#### [How to complete this task]
Only one stretch of the listing below is wanted. Begin at the line that has "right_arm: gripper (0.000", stop after the line that has "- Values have", and repeat every line in between exactly.

#### [Material provided]
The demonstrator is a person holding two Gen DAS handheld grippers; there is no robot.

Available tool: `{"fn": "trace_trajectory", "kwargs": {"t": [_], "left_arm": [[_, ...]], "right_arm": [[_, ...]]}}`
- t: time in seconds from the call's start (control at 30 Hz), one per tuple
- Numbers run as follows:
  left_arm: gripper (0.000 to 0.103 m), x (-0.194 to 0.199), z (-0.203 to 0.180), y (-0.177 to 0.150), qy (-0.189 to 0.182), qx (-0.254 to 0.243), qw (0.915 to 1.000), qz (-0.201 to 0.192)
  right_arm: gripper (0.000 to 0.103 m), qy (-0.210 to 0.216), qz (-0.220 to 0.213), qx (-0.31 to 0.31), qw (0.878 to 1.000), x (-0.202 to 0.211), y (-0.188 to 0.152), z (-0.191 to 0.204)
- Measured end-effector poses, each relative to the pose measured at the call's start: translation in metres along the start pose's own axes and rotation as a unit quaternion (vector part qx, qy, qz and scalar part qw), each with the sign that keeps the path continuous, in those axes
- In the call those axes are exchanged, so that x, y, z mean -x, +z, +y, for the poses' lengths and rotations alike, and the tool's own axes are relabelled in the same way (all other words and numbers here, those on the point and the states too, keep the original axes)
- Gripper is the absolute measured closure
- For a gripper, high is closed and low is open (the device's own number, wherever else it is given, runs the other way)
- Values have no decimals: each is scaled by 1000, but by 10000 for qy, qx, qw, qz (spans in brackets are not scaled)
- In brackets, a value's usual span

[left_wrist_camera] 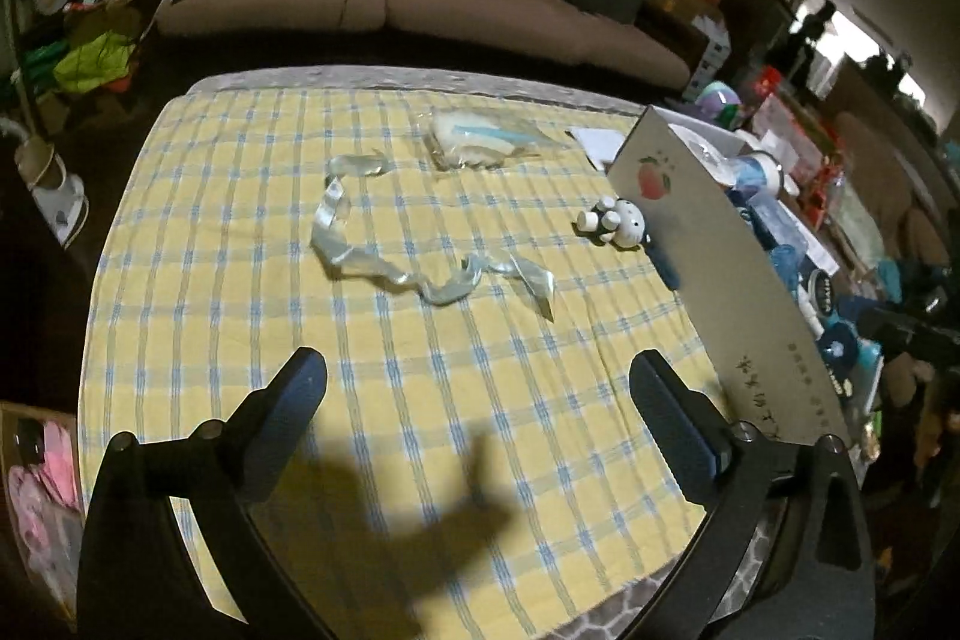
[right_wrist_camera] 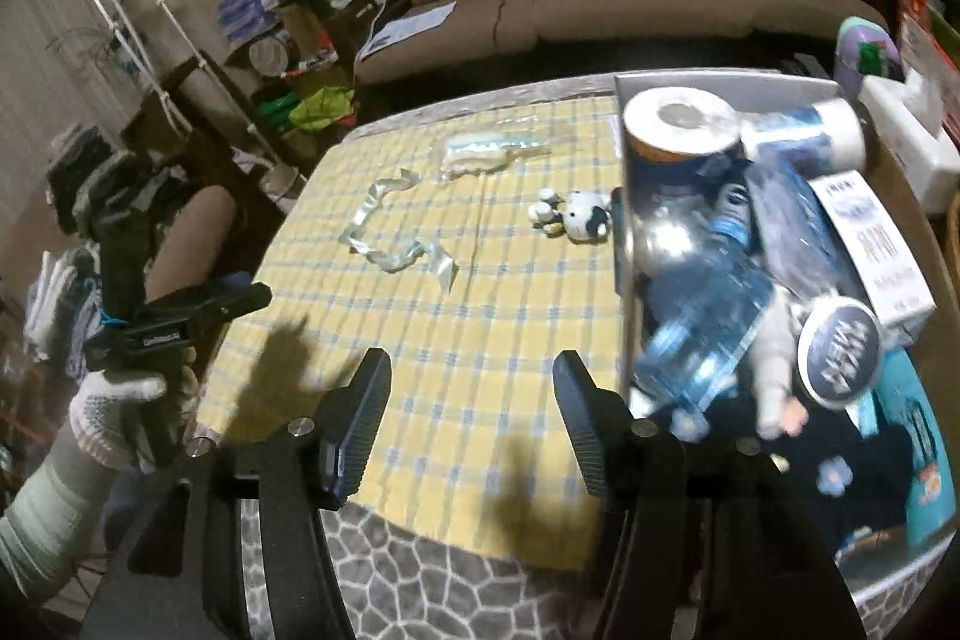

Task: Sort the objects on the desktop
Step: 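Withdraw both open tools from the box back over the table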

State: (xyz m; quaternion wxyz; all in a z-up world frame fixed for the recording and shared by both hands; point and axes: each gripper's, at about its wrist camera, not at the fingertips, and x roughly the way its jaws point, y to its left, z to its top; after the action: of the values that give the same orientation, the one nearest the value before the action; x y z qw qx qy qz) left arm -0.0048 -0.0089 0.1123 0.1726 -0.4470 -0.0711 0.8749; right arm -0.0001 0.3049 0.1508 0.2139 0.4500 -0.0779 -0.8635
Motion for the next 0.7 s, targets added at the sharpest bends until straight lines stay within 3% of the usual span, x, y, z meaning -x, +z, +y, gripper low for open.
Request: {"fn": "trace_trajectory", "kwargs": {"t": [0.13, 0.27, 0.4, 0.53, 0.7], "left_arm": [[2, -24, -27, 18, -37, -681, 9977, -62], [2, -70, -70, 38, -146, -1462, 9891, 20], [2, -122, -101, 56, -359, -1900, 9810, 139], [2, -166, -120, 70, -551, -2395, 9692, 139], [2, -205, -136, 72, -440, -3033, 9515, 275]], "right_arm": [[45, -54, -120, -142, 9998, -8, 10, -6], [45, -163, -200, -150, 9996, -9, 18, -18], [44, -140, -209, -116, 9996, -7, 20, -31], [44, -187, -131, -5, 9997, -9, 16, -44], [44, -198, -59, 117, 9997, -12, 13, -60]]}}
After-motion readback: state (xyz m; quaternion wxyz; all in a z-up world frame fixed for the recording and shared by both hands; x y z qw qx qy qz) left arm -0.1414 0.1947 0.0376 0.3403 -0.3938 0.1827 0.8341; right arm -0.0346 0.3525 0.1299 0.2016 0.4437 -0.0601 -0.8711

#### [Result for this exercise]
  right_arm: gripper (0.000 to 0.103 m), qy (-0.210 to 0.216), qz (-0.220 to 0.213), qx (-0.31 to 0.31), qw (0.878 to 1.000), x (-0.202 to 0.211), y (-0.188 to 0.152), z (-0.191 to 0.204)
- Measured end-effector poses, each relative to the pose measured at the call's start: translation in metres along the start pose's own axes and rotation as a unit quaternion (vector part qx, qy, qz and scalar part qw), each with the sign that keeps the path continuous, in those axes
- In the call those axes are exchanged, so that x, y, z mean -x, +z, +y, for the poses' lengths and rotations alike, and the tool's own axes are relabelled in the same way (all other words and numbers here, those on the point and the states too, keep the original axes)
- Gripper is the absolute measured closure
- For a gripper, high is closed and low is open (the device's own number, wherever else it is given, runs the other way)
- Values have no decimals: each is scaled by 1000, but by 10000 for qy, qx, qw, qz (spans in brackets are not scaled)

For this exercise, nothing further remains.